Statistical analysis: All 32 participants were included (26 completed the intervention; 6 provided baseline only). Follow-up RER and FQ – RER were analysed using baseline-adjusted ANCOVA with Tukey’s Honestly Significant Difference test for pairwise comparisons. Significance was set at p < 0.05. Analyses were conducted in RStudio (version 4.4.0).

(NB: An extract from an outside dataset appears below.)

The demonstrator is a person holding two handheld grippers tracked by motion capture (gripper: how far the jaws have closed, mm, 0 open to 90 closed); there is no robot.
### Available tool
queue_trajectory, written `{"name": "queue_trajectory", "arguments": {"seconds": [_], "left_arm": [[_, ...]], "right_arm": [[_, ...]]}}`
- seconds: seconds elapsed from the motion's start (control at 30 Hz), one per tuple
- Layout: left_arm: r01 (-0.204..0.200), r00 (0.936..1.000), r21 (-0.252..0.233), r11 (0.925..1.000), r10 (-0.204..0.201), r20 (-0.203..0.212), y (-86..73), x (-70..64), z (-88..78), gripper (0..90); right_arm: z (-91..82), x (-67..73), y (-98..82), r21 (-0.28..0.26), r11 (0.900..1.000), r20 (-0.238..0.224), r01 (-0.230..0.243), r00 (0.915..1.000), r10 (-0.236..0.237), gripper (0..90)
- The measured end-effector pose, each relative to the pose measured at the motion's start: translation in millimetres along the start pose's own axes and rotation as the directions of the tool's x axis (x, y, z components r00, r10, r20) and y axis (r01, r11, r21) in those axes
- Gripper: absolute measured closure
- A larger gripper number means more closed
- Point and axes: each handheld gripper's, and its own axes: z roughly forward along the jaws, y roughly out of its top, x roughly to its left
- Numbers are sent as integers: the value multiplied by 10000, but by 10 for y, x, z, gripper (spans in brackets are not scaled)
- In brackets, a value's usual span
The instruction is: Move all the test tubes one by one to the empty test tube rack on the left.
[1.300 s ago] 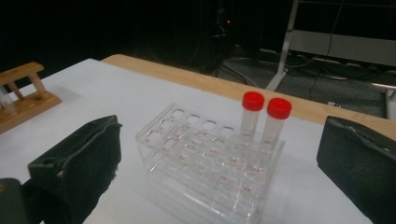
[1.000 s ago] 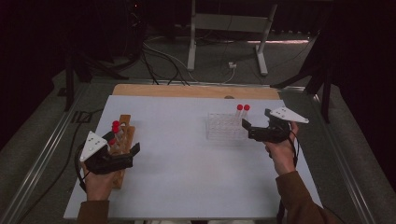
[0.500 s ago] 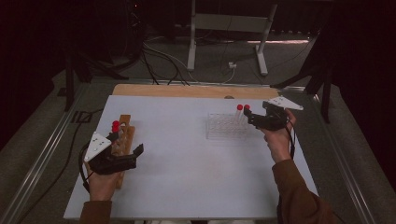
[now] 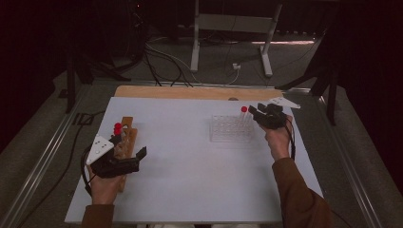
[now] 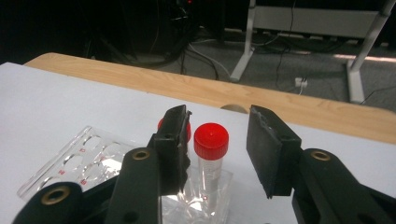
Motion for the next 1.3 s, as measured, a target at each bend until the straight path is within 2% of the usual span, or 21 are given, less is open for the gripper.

Results: After four weeks, WMKD showed a significantly lower fasting RER than CON (estimate = −0.08 ± 0.03, p = 0.01). SUPP did not differ from CON (estimate = −0.02 ± 0.02, p = 0.49), and no significant difference was found between WMKD and SUPP (estimate = −0.05 ± 0.03, p = 0.10). Baseline-adjusted estimated marginal means (EMMs) for FQ − RER at follow-up were 0.002 (95% CI: −0.04 to 0.04) in CON, −0.02 (−0.067 to 0.03) in WMKD, and 0.02 (−0.02 to 0.07) in SUPP. No significant group differences were detected (F = 1.70, p = 0.199). Tukey-adjusted contrasts for CON vs WMKD, CON vs SUPP, and WMKD vs SUPP were not significant (p = 0.80, p = 0.80, p = 0.43, respectively).
Conclusion:
Four weeks of a weight-maintaining ketogenic diet, but not ketone ester supplementation, reduced fasting substrate utilisation. No differences in baseline-adjusted FQ – RER were observed between groups. Incorporating postprandial RER measurements in future work may help identify more dynamic changes in metabolic flexibility.